I only realised how rare that was when I got a bit older and started attending youth group camp, where I made London Jewish Friends, who I visited often. Although sometimes I found it difficult to be left out of their fun, I was also left out of their drama and, because I wasn’t around all the time, my LJF only ever saw the best of me, which elevated my status to Special; in my fifteen-year-old diary I recount two of our gang fighting over my friendship (my personal social peek) — oh, the perils of popularity.
When I did visit the communities of North London, I was struck by how gossip-y it was — everyone seemed to know the ins and outs of their neighbours’ lives, and discussed them constantly. I also disliked the boxes people were sorted into, particularly when it came to religious observance. It seemed far too simple that the synagogue you attended, the clothes you wore and your interaction with the opposite sex defined your connection to God. I’ve noticed these two traits are also typical of other large communities I’ve since experienced, which is why I, typically, avoid them!
I attribute my marriage to a Uruguayan – who seemed impossibly exotic to us Brits – in part to my aversion of the larger British Jewish communities. I’d dated (and had briefer encounters with) spawn of such communities throughout adolescence and university and felt like I’d seen it all. I wanted someone surprising, challenging and just different. The fact that no-one knew him or his family was certainly a massive plus in my book; we were free from prying eyes and meddlers. Bliss.

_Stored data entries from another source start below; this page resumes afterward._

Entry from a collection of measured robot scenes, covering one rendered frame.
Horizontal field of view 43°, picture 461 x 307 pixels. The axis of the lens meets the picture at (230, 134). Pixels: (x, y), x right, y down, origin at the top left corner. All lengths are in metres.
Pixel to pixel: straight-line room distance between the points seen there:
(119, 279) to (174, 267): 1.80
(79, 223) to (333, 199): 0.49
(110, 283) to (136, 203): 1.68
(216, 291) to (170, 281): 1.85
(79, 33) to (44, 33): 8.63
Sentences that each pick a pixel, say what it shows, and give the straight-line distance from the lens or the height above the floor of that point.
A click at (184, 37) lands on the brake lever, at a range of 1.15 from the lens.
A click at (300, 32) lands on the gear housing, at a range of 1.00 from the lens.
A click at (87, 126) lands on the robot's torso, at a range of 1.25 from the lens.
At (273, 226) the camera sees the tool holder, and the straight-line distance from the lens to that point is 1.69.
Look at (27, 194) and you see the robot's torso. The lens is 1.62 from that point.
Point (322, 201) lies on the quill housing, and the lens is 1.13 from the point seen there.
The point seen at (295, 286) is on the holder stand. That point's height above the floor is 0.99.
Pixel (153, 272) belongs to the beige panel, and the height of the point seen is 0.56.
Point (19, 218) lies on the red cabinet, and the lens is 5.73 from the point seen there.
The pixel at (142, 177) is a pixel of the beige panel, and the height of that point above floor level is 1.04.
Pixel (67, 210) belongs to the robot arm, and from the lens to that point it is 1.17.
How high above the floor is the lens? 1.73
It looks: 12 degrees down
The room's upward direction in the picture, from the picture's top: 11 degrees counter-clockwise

Given that keeping my distance from large communities had served me well so far, there was no need to deviate when I made Aliyah and got married (same Uruguayan). In Israel, communities take on a different meaning, divided not by religion but levels of religious observance. We renounced Givat Shmuel where many of our friends resided because, quite frankly, it read like my own personal hell; gossip galore, exhaustive matchmaking and a community that, for all intents and purposes, fit snugly into one box. To a large extent, I fit into the same box, which was precisely what put me off; I wanted to meet people with different beliefs, histories, traditions and outlooks — as I had done in Leeds.
Instead, we settled in Herzliya – not the posh part on the beach, the grubby part by the bus station (we explained to dismayed enquirers), where we knew enough people to have a full Shabbat table but could still hear cars whizzing by and bars blasting music.
As soon as we could afford to, we moved to Tel Aviv. As Shabbat-keepers, we were in the minority, although the synagogue we attended was just across the street and was full to the brim every Friday night. Our Shabbat table hosted a motley crew each week — from kippa-wearers to proud atheists, using our dinner as a pre-game to their wild night ahead. Some joined us in singing Shalom Aleichem out of nostalgia, most chose not to use their phones, everyone appreciated the technology break, and focussing solely on the present company, good food and wine. For many, we were the token Religious Friends, and we considered it a massive compliment that we had bridged Religious/Secular divide so prevalent in Israel.
So, based on our own experience, when N and I moved to New York, the Upper West Side was never a consideration. Added to the horror stories (I’m not one to mince my words) relayed to us by friends in the city, of synagogues like meat markets, widespread delight in dishing the dirt on every Tom, Dick and Harry, social pressures, and snobbery — no thank you. Instead, we’ve settled in the East Village (on a good day)/Alphabet City where we attend a small synagogue on the Lower East Side filled with the kindest, most welcoming, non judgemental people you can imagine.
And, on our way home, we pass people from all walks of life — a gratifying reminder that we simply make up a small piece of the neighbourhood’s puzzle.